Voting is the foundation of our freedom to choose. Be informed of the issues and candidates, be a patriot, and vote for who you think will most advance the common good. 

 

Monday, June 15, 2026



                                             CBS News: 

            Facts or Ideology?

Before TV, was radio, and CBS built a reputation for high quality news due partly to Edward R. Murrow’s reports from London during the 1940 Blitz. Murrow set a high standard of thorough research and accuracy that lives today through the Murrow Awards, prestigious recognitions for radio news excellence. 

With the advent of TV news in the 1950s, CBS continued its high standard with respected anchors including Kansas City native Walter Cronkite from 1962-1981. Hired by Murrow, Cronkite expanded evening news from 15 to 30 minutes. Willing to spend more on news than its competitors, CBS overtook NBC as the top rated newscast. A poll called Cronkite “the most trusted man in America.” 

CBS launched 60 Minutes in 1968 as a Sunday evening “news magazine,” and by 1976, it was the top-rated Sunday prime-time program in the country and highly profitable as well. Fifty years later, it still is. It’s also the longest-running TV program in U.S. history.

Now, 60 Minutes finds itself at the center of controversy. Trump has disliked the program for years, calling it “a dishonest political operative disguised as news.” When the program ran an interview with Kamala Harris before the 2024 election, he sued CBS News and its owner, Paramount, claiming it was edited unfairly to him. Paramount was eager to have Trump’s FCC approve a potentially profitable merger that would give control of CBS to billionaire and Trump ally David Ellison. Paramount settled the suit for $16 million, caving in to Trump as several universities had done to save their federal research grants. Both the 60 Minutes executive producer and the CBS news chief editor soon resigned and were replaced by people with limited experience in TV news but who clearly planned changes likely to please the new owner and Trump. 

The lesson had not yet been learned that the way to deal with a bully is to stand up to him. Sure enough, when talk-show host Stephen Colbert called the settlement “a big fat bribe,” CBS canceled his program, which was the most popular of the late night talk-shows. Five months later, the new chief news editor pulled a 60 Minutes segment, partly about Trump’s policies affecting Venezuelan migrants, on the day it was scheduled to air. 
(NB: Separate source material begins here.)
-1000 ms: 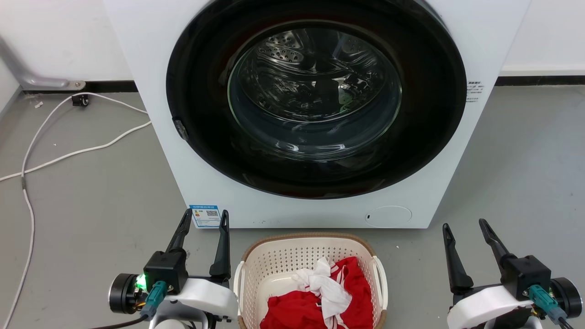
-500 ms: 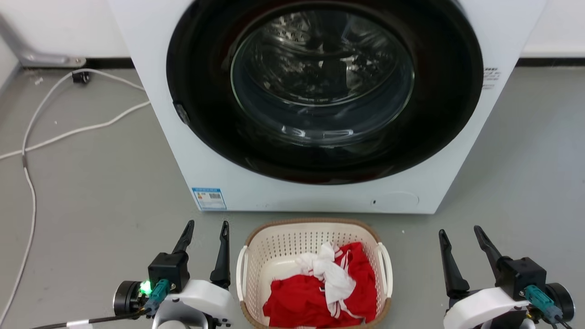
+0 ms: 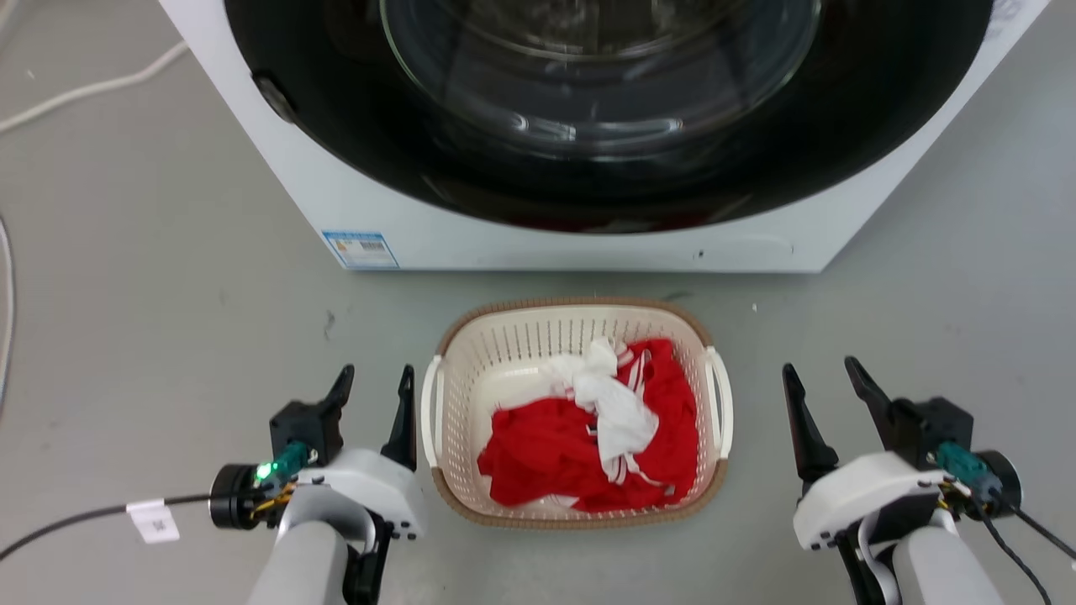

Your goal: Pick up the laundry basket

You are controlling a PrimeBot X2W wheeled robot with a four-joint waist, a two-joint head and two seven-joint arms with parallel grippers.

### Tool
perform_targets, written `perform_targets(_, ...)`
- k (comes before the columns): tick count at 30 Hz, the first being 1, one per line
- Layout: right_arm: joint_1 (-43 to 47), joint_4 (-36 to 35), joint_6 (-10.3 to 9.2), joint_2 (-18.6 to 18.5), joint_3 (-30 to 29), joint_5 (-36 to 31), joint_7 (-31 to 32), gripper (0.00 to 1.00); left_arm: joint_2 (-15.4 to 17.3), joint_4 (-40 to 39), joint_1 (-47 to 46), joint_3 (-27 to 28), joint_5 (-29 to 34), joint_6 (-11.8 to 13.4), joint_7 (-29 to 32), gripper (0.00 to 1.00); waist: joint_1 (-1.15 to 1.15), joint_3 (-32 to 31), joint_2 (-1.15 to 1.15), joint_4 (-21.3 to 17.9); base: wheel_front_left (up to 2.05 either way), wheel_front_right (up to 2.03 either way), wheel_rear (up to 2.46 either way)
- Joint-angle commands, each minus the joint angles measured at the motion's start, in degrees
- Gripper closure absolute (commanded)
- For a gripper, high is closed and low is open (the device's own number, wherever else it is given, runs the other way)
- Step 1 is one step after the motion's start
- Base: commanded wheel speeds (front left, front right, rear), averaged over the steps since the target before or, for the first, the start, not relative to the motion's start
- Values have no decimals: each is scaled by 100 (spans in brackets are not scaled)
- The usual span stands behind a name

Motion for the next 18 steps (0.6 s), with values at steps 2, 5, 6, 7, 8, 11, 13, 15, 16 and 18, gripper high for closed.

The experienced reporter of the segment objected, calling the pulling a political move. Two other long-time reporters also objected to the new management’s disrespect for the freedom of the press to go where the facts lead regardless of political pressures. All three were fired. Political economist and former U.S. secretary of labor Robert Reich wrote that “the most successful television news broadcast in U.S. history is being dismantled because Trump doesn’t want America to know the truth.” And which trusted news source may fall next? David Ellison is in the process of acquiring CNN.

Distinguished New Yorker editor David Remnick wrote about editorial independence in the June 8 issue: “If the contemporary media scene has proved anything of late, it is that a reliably supportive proprietor is as rare as a cool breeze in August. The political and financial costs of backing journalism that challenges the honesty or the competence of the powerful can be . . . distinctly inconvenient. Some owners show their mettle for a spell, then find adequate reason to knuckle under; others have no intention of even pretending to do what is hard or what is right.” 

Writing to a friend in 1816, Thomas Jefferson concluded that “Where the press is free, and every man able to read, all is safe.” Reading is no longer the only way to be truthfully informed. All media must be free to inform us of the facts without fear or favor.